Sejm; zdj. ilustracyjne /Piotr Molecki /East News
Po wecie Solidarnej Polski ratyfikacja Funduszu Odbudowy mogłaby nie przejść w Sejmie, bo bez głosów posłów Zbigniewa Ziobry, Prawo i Sprawiedliwość nie ma większości. Od dłuższego czasu spekulowano, że fundusz może poprzeć Lewica. W podobnym tonie wypowiedział się też lider Polski 2050 Szymon Hołownia.

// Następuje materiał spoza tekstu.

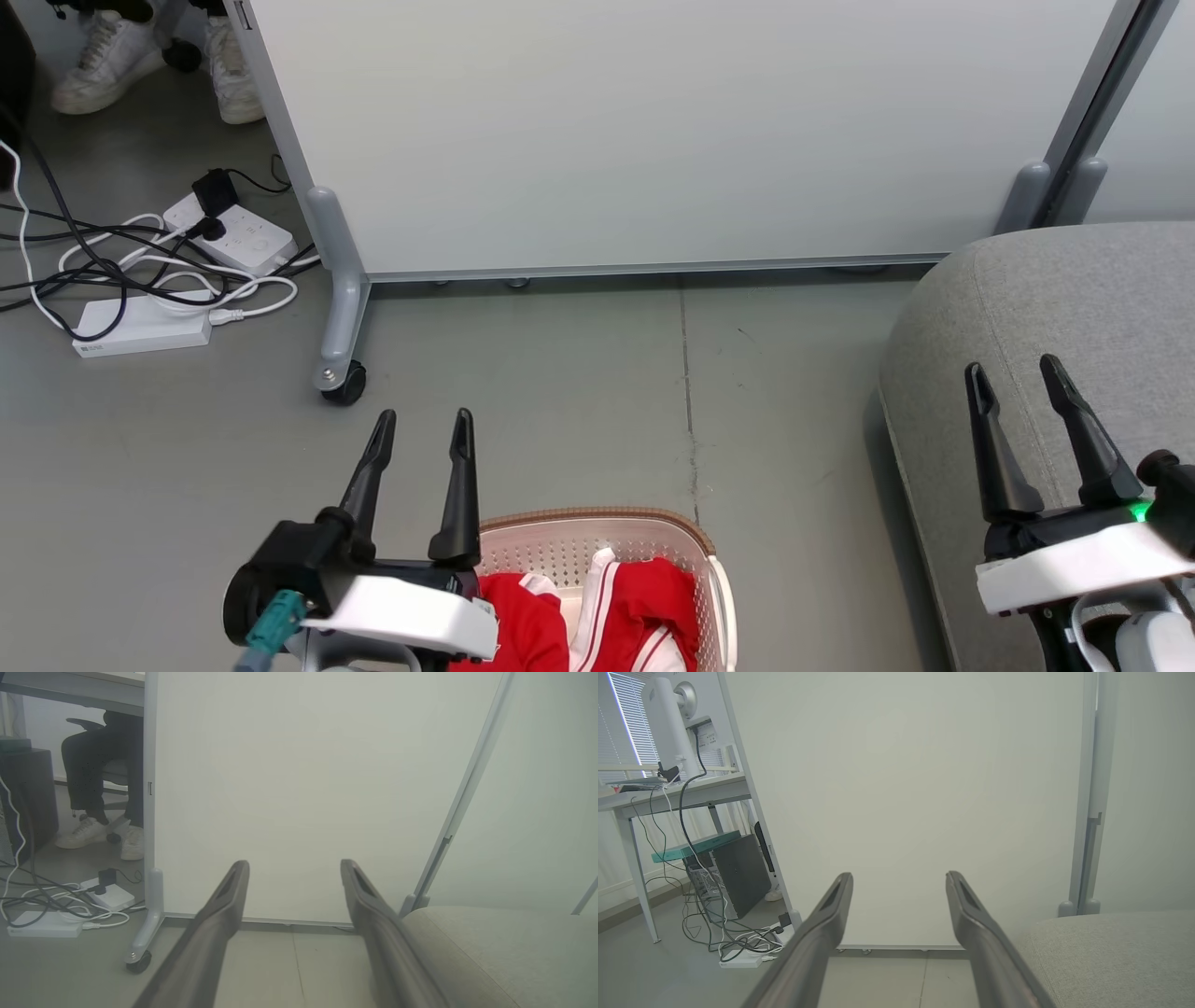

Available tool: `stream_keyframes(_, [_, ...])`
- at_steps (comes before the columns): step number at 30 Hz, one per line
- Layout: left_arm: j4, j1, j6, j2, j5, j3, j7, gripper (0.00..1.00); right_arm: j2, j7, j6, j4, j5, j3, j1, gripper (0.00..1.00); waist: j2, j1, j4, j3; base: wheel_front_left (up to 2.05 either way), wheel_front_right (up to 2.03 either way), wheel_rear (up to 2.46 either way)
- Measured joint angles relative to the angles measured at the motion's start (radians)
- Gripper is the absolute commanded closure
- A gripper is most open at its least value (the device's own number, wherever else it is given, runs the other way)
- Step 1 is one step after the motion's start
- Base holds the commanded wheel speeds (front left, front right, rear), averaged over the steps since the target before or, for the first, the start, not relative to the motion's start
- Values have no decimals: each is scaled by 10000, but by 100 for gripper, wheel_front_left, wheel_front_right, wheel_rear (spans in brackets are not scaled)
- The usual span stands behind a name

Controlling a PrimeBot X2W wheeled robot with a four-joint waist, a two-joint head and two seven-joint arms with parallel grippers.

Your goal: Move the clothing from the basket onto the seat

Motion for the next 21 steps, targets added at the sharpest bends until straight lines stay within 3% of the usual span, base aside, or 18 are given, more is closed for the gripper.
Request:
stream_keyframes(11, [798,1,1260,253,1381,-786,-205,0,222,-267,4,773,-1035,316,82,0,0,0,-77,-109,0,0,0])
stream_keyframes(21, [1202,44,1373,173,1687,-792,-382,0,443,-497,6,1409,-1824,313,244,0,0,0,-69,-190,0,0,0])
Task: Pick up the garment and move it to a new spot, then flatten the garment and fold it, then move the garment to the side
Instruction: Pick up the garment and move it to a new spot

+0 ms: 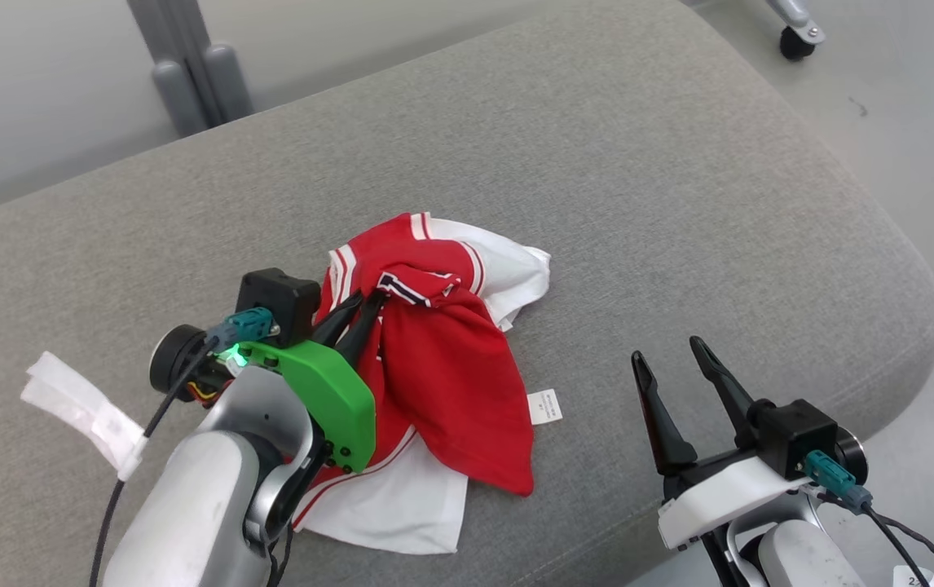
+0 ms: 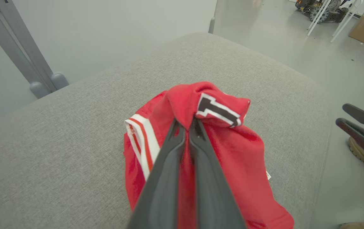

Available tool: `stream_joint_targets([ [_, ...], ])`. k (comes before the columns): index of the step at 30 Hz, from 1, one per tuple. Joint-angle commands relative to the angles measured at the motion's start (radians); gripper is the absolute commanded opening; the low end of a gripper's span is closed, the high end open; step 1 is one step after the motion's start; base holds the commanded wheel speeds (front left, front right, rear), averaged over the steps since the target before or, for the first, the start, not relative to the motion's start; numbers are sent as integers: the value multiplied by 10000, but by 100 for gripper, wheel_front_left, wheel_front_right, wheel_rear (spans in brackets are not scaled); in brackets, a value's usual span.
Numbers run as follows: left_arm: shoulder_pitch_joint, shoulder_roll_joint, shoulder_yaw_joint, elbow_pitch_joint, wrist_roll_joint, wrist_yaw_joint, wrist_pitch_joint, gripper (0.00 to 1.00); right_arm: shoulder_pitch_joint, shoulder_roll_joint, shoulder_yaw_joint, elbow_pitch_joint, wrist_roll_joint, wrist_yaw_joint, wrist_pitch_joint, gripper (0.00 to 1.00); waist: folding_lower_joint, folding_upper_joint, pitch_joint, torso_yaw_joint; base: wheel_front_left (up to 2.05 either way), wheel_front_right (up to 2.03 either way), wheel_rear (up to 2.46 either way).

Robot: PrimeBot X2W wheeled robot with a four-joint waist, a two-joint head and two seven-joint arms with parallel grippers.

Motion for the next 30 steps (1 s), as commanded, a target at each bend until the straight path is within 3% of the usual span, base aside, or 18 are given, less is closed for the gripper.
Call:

Interia dotarła do sondażu, który na zlecenie jednej z partii przeprowadziła pracownia IBRIS w ostatni weekend. „Czy Pana/Pani zdaniem posłowie opozycji powinni zagłosować razem z PiS i poprzeć utworzenie Funduszu, czy zagłosować przeciw ryzykując utratę unijnych pieniędzy?” – brzmiało pytanie. Do wyboru było pięć odpowiedzi.

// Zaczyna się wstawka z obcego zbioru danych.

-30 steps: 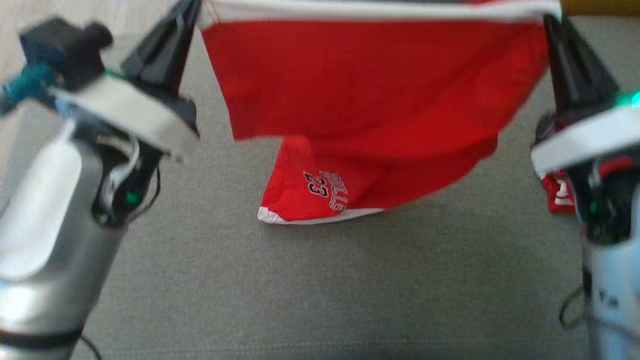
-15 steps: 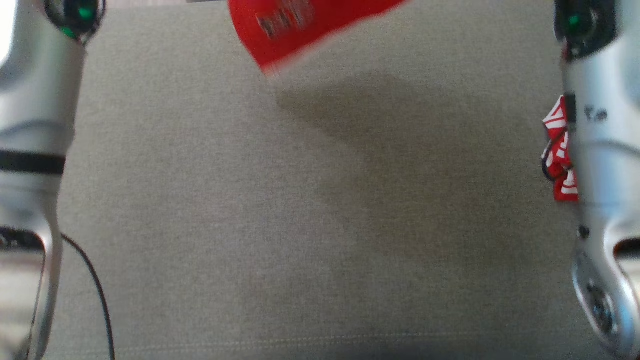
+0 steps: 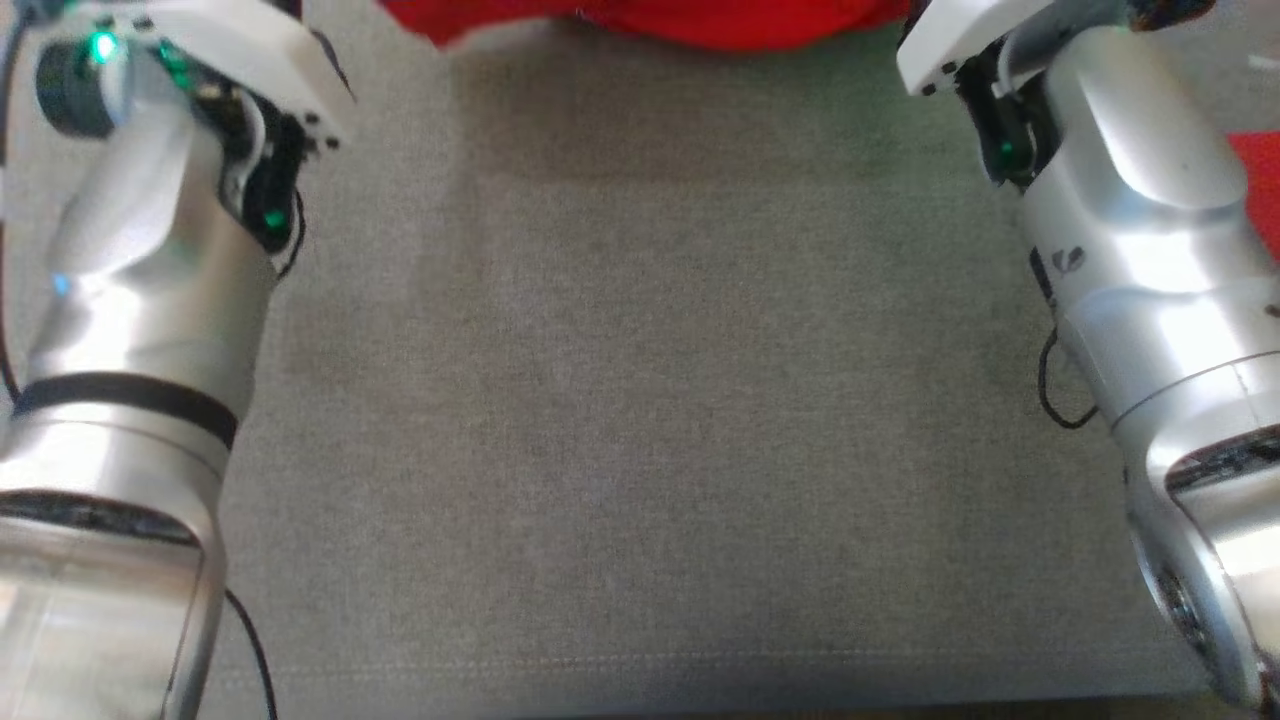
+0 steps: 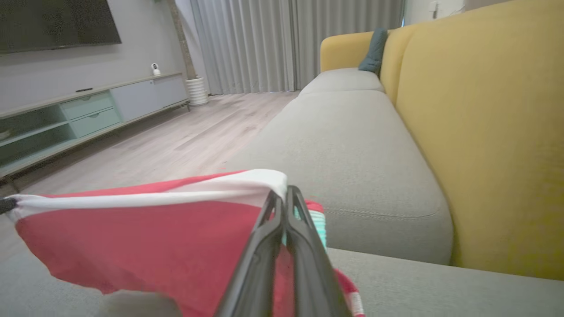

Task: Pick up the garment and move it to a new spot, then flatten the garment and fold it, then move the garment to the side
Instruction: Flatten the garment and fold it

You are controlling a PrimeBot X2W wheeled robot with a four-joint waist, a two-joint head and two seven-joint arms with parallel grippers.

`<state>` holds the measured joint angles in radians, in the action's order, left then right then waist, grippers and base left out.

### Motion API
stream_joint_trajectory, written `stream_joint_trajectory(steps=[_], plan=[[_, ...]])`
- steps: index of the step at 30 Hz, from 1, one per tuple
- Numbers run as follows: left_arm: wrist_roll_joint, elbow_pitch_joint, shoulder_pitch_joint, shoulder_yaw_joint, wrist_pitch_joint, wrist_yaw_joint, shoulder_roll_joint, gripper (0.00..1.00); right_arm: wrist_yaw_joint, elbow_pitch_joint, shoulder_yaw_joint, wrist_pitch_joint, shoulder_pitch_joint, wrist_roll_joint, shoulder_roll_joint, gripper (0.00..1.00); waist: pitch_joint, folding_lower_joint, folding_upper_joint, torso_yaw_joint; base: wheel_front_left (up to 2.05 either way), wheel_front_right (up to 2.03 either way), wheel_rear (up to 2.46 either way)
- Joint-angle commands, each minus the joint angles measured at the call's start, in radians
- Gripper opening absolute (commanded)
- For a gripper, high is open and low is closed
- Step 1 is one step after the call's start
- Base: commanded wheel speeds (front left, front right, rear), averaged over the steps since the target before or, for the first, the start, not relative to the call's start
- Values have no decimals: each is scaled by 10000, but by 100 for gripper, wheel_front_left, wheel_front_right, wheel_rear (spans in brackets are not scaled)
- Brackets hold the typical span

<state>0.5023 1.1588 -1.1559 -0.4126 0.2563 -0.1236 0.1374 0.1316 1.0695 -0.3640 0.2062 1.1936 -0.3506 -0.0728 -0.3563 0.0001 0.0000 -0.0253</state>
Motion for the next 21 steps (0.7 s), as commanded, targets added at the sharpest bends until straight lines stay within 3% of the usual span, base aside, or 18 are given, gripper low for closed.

Wśród wszystkich respondentów dominowały odpowiedzi za przyjęciem Funduszu Odbudowy – chce tego 74 proc. ankietowanych. Odpowiedzi „raczej odrzucić” lub „zdecydowanie odrzucić” ratyfikację Funduszu Odbudowy wybrało 10,7 proc. badanych. 15,4 proc. respondentów wskazało opcję „nie mam zdania/trudno powiedzieć”.
Opinia wyborców
Ciekawie wygląda zestawienie w poszczególnych grupach wyborców, bo niektóre partie opozycyjne przekonywały, że ich wyborcy nie chcą głosować w tej sprawie tak jak PiS, a tym samym poprzeć Fundusz Odbudowy. Wyniki pokazują, że może być inaczej.

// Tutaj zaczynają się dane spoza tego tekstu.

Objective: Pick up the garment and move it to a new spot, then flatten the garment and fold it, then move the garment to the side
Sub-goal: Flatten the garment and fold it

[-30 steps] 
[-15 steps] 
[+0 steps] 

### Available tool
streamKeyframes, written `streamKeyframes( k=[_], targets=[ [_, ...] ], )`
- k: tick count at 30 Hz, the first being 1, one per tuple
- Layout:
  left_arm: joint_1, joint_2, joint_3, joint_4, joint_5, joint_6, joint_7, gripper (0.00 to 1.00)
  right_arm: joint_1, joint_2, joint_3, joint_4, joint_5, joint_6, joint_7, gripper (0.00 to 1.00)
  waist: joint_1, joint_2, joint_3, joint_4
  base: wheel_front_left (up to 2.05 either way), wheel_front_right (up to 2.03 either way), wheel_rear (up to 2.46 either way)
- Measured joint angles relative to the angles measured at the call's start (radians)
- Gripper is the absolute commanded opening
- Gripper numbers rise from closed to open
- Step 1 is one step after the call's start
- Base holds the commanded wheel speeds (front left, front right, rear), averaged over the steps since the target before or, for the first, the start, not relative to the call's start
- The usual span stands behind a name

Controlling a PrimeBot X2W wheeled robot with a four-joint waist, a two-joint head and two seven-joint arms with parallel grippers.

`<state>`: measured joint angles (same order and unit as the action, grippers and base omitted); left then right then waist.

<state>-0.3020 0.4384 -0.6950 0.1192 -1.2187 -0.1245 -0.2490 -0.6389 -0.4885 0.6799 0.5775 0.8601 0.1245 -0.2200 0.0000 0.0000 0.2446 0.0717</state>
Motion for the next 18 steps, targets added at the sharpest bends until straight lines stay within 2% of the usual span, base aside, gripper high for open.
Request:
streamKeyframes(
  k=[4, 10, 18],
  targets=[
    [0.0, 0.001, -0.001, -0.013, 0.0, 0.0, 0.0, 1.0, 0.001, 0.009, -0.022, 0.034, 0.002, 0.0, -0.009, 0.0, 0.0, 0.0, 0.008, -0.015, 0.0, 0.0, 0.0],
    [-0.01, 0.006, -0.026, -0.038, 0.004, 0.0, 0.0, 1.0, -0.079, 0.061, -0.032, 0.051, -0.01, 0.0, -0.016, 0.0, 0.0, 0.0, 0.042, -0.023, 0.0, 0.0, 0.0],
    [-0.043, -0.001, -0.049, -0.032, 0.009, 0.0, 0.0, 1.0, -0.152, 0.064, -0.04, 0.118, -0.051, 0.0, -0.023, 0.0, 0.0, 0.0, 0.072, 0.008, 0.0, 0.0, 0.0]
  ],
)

88 proc. wyborców Zjednoczonej Prawicy jest za ratyfikacją Funduszu Odbudowy. 70 proc. wyborców opozycji jest podobnego zdania i chce, by opozycja zagłosowała razem z PiS za przyjęciem FO. W grupie wyborców niezdecydowanych 75 proc. respondentów popiera takie rozwiązanie.
Tymczasem, poza Solidarną Polską, przeciw ma głosować Polskie Stronnictwo Ludowe. Platforma Obywatelska przekonuje z kolei, że potrzebuje gwarancji spełnienia pięciu postulatów, by poprzeć Krajowy Plan Odbudowy. Jeśli PiS takich gwarancji nie da, partia Borysa Budki będzie przeciwko ratyfikacji Funduszu Odbudowy.
Drugi z koalicjantów PiS w ramach Zjednoczonej Prawicy – Porozumienie – zwleka z decyzją. Jarosław Gowin mówił w programie „Graffiti” w Polsat News, że chce na ten temat jeszcze rozmawiać, ale skłania się ku głosowaniu „za” ratyfikacją Funduszu Odbudowy.
Najbliżej poparcia Funduszu Odbudowy, a tym samym głosowaniu razem z Prawem i Sprawiedliwością, są formacje Nowej Lewicy i Polski 2050 Szymona Hołowni.
Nie wiadomo natomiast, kiedy Fundusz Odbudowy będzie głosowany. Ustawa musi przejść bowiem cały proces legislacyjny. W kuluarach słychać, że do głosowania raczej nie dojdzie na najbliższym posiedzeniu Sejmu. Bardziej prawdopodobne jest to, że jeszcze w kwietniu zostanie zwołane dodatkowe posiedzenie.
Wszystkie kraje UE szykują swoje plany
W całej Unii Europejskiej trwają przygotowania do uruchomienia Funduszu Odbudowy, czyli środków, które mają wspomóc państwa wspólnoty odbudować gospodarki po pandemii. Każdy członek UE musi przygotować własny projekt (tzw. krajowe plany odbudowy).
W grudniu ub.r. przywódcy państw UE porozumieli się w sprawie wieloletniego budżetu Unii na lata 2021-2027 oraz Funduszu Odbudowy gospodarek państw członkowskich po epidemii COVID-19. W ramach unijnego Funduszu Odbudowy Polska będzie miała do dyspozycji niemal 60 mld euro.
Polska, żeby sięgnąć po środki funduszu, musiała przygotować swój Krajowy Plan Odbudowy (KPO), tak jak każde inne państwo w UE. W Polsce tym procesem kieruje Ministerstwo Funduszy i Polityki Regionalnej (MFiPR). KPO będzie przełożeniem tych pieniędzy na konkretne reformy, programy i inwestycje. Właśnie zakończył się proces konsultacji społecznych KPO.
W Sejmie dojdzie natomiast do głosowania nie nad samym Krajowym Planem Odbudowy, ale nad ratyfikacją Funduszu Odbudowy.